In the building and construction industry the Rudd/Gillard government retained the industry police force – the Howard’s government’s notorious Australian Building and Construction Commission – which spends millions of dollars a year hounding union officials attempting to enter workplaces over safety, underpayment, loss of entitlements, and other issues. They cost unions hundreds of thousands of dollars in fines, accusing unions and their officials of “breaking the law”. The law they are “breaking” is the “right of entry” law that prevents them from legally carrying out their legitimate trade union business and protecting their members from the criminal actions by employers who are rewarded with the guarantee of no more union visits.

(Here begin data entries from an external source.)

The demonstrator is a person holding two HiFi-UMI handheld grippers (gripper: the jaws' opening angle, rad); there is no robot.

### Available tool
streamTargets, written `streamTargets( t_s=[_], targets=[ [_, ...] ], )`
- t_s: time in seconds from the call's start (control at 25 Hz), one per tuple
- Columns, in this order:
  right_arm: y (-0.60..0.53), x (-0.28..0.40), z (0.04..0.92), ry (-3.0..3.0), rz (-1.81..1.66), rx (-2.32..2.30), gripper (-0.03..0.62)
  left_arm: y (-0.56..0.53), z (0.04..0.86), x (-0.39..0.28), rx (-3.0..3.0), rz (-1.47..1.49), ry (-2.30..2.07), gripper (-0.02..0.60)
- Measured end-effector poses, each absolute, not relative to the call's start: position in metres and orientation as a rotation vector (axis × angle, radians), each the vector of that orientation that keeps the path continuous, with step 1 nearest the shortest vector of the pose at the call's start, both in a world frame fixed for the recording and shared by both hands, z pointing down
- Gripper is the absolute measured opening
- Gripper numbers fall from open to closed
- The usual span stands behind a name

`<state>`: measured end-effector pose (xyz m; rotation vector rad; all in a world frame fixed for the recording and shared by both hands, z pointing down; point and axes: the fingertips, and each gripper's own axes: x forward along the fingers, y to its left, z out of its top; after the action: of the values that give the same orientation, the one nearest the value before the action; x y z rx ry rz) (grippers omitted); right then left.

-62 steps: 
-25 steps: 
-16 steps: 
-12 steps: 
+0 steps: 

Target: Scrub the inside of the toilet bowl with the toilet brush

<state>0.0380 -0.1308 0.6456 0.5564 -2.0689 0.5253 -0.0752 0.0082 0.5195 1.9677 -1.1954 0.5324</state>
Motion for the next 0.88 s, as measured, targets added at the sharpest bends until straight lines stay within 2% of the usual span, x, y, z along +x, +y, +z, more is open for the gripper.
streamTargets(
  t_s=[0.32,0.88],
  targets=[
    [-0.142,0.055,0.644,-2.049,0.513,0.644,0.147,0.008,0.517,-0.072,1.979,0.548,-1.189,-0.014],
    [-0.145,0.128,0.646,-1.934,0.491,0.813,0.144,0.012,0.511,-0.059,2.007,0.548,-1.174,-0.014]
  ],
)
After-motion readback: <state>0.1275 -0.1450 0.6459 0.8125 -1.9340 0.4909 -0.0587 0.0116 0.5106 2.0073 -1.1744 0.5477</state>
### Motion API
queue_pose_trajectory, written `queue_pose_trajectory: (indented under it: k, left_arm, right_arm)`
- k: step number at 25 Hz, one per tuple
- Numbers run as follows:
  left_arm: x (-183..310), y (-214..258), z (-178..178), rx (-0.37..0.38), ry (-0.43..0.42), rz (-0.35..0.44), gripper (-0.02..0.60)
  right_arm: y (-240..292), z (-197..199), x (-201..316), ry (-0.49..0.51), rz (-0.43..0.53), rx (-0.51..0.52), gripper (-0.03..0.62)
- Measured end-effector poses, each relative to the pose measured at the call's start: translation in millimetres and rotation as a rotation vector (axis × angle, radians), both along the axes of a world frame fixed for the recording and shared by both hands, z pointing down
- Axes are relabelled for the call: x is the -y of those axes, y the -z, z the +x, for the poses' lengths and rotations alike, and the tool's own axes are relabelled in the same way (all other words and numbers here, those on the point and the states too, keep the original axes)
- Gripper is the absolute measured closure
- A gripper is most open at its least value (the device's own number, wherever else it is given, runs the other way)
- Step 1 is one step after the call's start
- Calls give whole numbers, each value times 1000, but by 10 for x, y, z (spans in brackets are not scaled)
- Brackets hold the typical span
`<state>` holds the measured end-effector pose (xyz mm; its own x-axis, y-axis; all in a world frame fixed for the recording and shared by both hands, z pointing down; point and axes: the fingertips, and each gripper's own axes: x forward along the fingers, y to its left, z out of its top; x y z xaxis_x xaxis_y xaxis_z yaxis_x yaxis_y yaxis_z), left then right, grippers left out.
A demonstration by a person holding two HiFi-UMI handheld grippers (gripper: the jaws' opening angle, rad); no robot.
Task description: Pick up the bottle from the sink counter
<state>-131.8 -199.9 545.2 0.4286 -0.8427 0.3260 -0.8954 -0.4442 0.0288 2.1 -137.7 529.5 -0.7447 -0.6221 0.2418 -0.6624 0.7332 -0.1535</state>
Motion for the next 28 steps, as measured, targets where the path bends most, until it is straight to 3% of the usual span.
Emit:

For decades trade union officials freely entered workplaces, checked out working conditions of all employees, inspected wages and working hours books, attended to safety issues, assisted members with problems and ensured that employers were complying with their legal obligations.
They were free to talk to workers during meal and other breaks and actively recruit and organise in the workplace. They exercised one of the most fundamental basic trade union rights – right of entry.
Up until the mid-1980s a system of centralised union-negotiated awards governed minimum wages and working conditions.
Awards not only covered wages, hours or work, penalty rates and many other important condition of work, but contained “Time Record” and “Right of Entry” clauses which gave union representatives (authorised by the union secretary) considerable rights to enter workplaces, speak to workers and inspect time and wages records where a breach of the award was suspected.
The Hawke-Keating Labor governments commenced the process of dismantling the comprehe nsive system of centralised awards in the 1980s, with a shift in focus to enterprise-based determination of wages and working conditions. But it took the Howard government and its Workplace Ministers Peter Reith, Kevin Andrews and Tony Abbott to emasculate the centralised system of trade union-negotiated awards and gut awards to “20 allowable matters”. Amongst the key provisions that were not just removed from awards but outlawed in enterprise agreements were basic trade union rights including the right of entry and free access to rime and wage records of all employees.
When the Rudd Labor government was elected in 2007 there were expectations in trade union circles that the right of entry would be restored; it was not.
The NUW-Dunlop agreement may be of assistance to some of the larger and more militant unions, but it does not restore the right of entry for all unions.
The union movement still has a fight on its hands to restore right of entry, and now possibly an additional battle in the courts on the question of trespass and right of occupants to determine who they allow to enter their premises.